The novel follows a newly married couple (about eighteen months) who are thrown into terrible circumstances beyond their control. Roy is falsely accused and convicted of a crime and sent to jail. Celestial, his wife, is tasked with helping with her husband’s defense and keeping the marriage together. They face a long and bumpy road.
I won’t give away spoilers, but honestly, I didn’t care for either of these characters. Roy, though in terrible circumstances, seems to take out all his problems on his wife. He accuses her of things she didn’t do and is crushed as the marriage falls apart. Celestial, on the other hand, does not stand by her man. She tries to keep living her own life, find new love, and pursue her dreams. She’s a limp fish. These two were doomed from the start.
I don’t love best sellers and these literature-type books. The genre seems to sacrifice good story for drama. They focus on the wrong part of the tale, giving the audience a false sense of the importance of the narrative.
In An American Marriage, we never get deep into the characters’ conflicts and feelings. We stroll along through the novel with half-confessions and hints of a deeper situation. I never connected with the characters.
Roy was in prison. There’s a story. Focus on his trials and survival. Make me feel for Roy. Don’t just throw in later that he was stabbed. I want to see that event, feel his pain and fear. Not hear it as an afterthought.
I don’t understand why this won a prize for women’s fiction. It’s not Celestial’s story. We have little connection with her. She acts like no woman I know. She’s cold, distant, seemingly unfeeling unless she’s being denied what she wants. Why are we celebrating that woman? She cheats on her husband, does not grant her husband a divorce, and she just lays there when Roy breaks into her house and tries to have sex with her. I can’t sympathize with this woman.

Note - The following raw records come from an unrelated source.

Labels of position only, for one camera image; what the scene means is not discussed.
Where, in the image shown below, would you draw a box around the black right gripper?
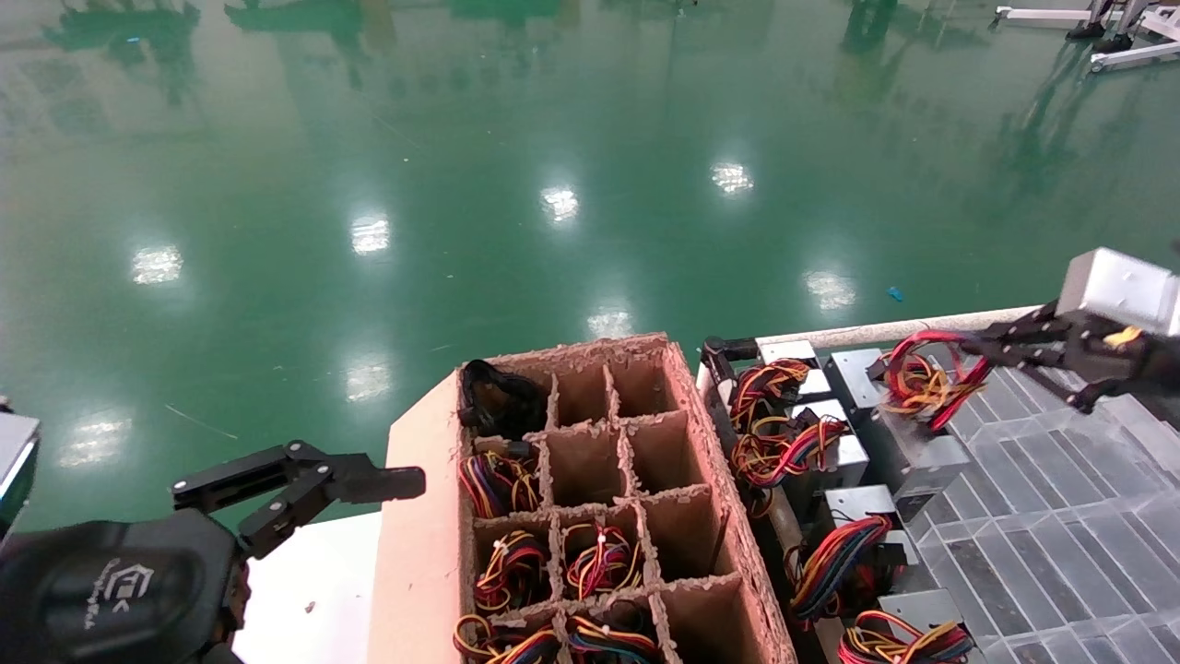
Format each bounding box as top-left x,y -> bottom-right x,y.
957,302 -> 1180,414

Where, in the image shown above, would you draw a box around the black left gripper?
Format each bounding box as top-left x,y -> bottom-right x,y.
0,440 -> 428,664

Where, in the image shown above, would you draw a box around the wire bundle being moved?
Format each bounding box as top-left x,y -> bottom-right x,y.
867,329 -> 995,523

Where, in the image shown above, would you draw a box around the brown cardboard divider box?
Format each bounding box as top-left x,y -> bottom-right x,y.
367,333 -> 799,664

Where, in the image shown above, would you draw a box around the clear plastic divider tray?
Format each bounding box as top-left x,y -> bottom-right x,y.
876,364 -> 1180,664

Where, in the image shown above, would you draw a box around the long white rack pipe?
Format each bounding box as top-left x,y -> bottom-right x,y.
754,305 -> 1043,351

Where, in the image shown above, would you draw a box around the white metal floor beam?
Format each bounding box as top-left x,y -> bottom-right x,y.
991,6 -> 1098,26
1088,0 -> 1180,75

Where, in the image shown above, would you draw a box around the black pipe joint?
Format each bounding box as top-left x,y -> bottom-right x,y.
698,336 -> 759,393

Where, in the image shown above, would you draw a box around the colourful wire bundle cell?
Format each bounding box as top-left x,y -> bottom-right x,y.
459,441 -> 542,518

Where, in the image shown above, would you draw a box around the black cable bundle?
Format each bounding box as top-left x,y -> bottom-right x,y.
458,357 -> 543,440

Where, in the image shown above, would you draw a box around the power supply with coloured cables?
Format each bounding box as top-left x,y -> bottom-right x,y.
453,612 -> 561,664
564,601 -> 663,664
474,528 -> 552,615
563,520 -> 644,599

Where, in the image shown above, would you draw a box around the grey power supply red cables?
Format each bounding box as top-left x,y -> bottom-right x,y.
823,349 -> 891,411

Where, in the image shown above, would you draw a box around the silver power supply coloured cables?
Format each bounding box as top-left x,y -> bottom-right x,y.
733,398 -> 869,519
728,339 -> 824,433
786,484 -> 915,623
837,590 -> 976,664

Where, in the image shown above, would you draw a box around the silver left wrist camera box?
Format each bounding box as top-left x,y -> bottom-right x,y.
0,412 -> 42,540

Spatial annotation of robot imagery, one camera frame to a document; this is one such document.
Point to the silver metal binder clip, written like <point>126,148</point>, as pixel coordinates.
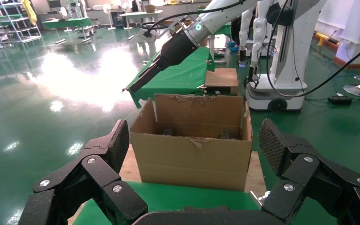
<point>211,61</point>
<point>202,88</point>

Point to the yellow hanging garment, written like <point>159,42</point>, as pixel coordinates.
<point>29,12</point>

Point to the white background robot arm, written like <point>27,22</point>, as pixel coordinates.
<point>262,31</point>
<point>245,31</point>

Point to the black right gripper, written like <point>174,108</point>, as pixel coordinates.
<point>178,49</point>

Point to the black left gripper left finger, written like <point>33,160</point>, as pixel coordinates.
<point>105,174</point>

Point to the yellow floor barrier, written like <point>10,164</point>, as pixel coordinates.
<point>321,38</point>

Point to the person in dark clothes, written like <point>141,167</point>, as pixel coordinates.
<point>236,31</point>

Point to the large open brown carton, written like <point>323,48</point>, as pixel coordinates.
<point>192,161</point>

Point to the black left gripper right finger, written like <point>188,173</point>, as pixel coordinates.
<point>307,180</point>

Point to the white table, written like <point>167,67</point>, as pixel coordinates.
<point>139,13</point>

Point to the white metal shelf rack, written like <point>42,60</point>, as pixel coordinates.
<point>27,39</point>

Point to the green cloth covered table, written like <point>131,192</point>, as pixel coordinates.
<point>226,31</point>
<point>66,23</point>

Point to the black power adapter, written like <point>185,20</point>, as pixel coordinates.
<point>340,100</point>

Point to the white wheeled robot body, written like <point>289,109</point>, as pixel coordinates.
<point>288,90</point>

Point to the plain small cardboard box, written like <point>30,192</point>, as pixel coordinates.
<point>150,8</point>

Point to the brown wooden crate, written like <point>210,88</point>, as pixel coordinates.
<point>222,77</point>

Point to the white standing fan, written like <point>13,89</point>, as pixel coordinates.
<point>106,8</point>
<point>62,12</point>

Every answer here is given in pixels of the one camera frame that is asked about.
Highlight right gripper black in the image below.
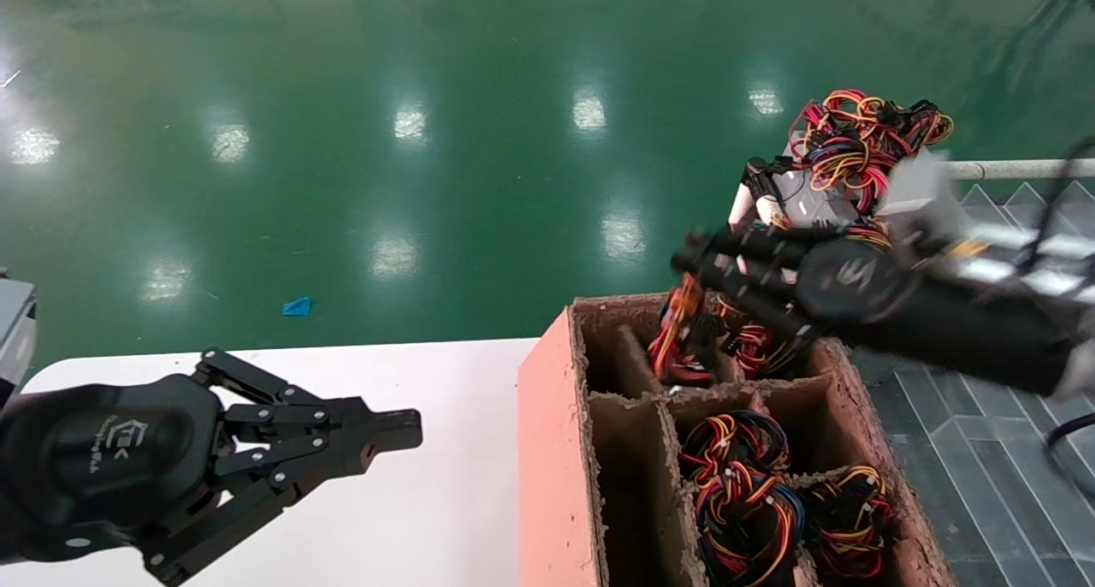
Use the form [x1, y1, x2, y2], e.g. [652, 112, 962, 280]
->
[672, 226, 920, 344]

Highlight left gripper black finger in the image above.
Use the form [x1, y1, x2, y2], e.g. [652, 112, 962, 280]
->
[192, 349, 423, 444]

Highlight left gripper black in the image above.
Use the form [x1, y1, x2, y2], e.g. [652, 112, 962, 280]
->
[0, 375, 423, 586]

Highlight grey power supply with cables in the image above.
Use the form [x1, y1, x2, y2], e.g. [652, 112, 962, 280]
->
[648, 275, 730, 388]
[744, 89, 954, 230]
[800, 463, 895, 581]

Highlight black pipe joint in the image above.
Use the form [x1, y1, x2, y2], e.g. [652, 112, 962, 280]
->
[743, 157, 778, 199]

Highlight brown cardboard box with dividers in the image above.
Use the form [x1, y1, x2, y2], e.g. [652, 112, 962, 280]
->
[517, 292, 959, 587]

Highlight clear ribbed shelf panel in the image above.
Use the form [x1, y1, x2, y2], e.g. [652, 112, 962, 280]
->
[851, 181, 1095, 587]

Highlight cable bundle in box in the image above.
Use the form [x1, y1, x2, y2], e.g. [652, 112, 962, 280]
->
[727, 300, 807, 379]

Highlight right wrist grey camera box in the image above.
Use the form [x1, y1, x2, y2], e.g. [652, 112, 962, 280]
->
[879, 149, 969, 239]

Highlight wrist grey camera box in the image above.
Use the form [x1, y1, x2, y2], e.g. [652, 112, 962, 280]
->
[0, 275, 37, 400]
[879, 149, 969, 239]

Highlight cable bundle lower compartments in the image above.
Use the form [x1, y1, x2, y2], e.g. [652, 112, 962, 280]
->
[678, 410, 807, 587]

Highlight left wrist grey camera box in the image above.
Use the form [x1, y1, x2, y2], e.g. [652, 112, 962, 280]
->
[0, 275, 37, 400]

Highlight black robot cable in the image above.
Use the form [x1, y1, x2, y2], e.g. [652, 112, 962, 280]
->
[1044, 412, 1095, 483]

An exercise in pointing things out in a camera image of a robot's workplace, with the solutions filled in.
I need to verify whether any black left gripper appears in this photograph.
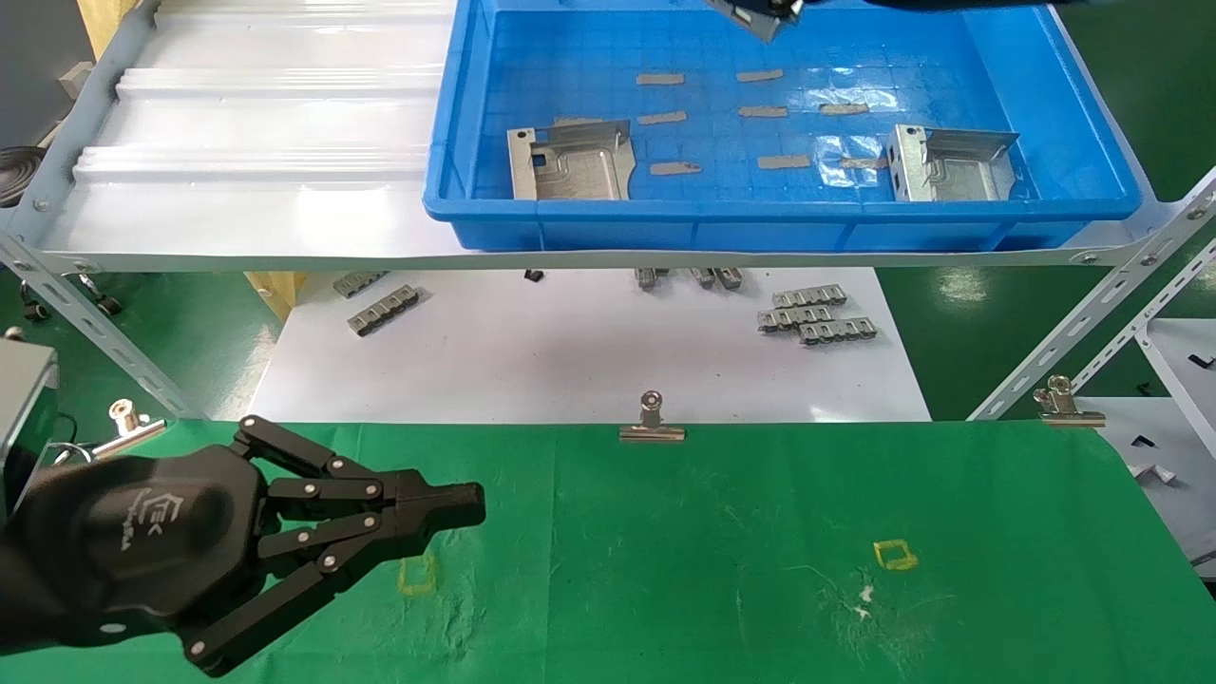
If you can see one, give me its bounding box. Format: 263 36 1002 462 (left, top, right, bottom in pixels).
9 445 484 677

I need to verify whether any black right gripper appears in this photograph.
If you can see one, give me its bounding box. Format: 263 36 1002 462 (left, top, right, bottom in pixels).
736 0 1055 20

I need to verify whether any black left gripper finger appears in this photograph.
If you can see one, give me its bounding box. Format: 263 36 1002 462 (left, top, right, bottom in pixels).
233 415 486 523

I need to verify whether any galvanized sheet metal bracket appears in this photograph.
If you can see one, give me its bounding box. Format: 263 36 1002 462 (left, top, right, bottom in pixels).
708 0 801 44
506 119 636 201
886 123 1019 203

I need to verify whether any clear plastic film patch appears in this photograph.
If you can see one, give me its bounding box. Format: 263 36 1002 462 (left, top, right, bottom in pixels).
815 136 889 186
803 85 899 113

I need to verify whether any silver bulldog clip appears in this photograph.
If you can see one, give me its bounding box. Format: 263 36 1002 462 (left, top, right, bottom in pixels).
619 389 687 445
95 399 167 462
1034 375 1108 428

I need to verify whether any green table cloth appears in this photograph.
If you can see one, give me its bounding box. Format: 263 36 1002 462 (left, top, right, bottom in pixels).
0 421 1216 684

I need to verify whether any blue plastic bin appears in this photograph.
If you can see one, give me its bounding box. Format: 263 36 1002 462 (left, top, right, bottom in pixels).
423 0 1141 253

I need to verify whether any stool with caster wheels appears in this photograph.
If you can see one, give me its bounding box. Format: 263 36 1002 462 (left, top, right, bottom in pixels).
19 274 124 322

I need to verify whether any white ribbed shelf panel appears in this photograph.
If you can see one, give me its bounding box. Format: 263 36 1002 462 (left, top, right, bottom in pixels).
43 0 1162 272

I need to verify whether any grey metal shelf rack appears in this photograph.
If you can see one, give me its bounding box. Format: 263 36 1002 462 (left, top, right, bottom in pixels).
0 0 1216 421

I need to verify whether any black ribbed round stool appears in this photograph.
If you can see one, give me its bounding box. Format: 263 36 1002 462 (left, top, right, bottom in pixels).
0 145 44 208

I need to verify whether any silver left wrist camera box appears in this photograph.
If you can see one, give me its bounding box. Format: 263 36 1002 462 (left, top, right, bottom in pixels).
0 340 60 514

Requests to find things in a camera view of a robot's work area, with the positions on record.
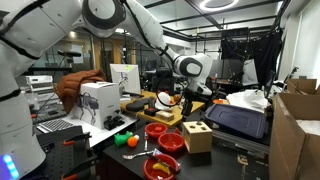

I’m not saying this is a terrible story. There are many good things about it. I was more interested in the healing at the end. When things came to a head, there was this “Well, it’s over. Here’s the epilogue.” I would have loved to hear their struggle, growth, and change from the climax to the epilogue. Anyway, it’s well-written and compelling but so not for me.
I give An American Marriage by Tayari Jones Four (or fewer) Historical Hickory Trees.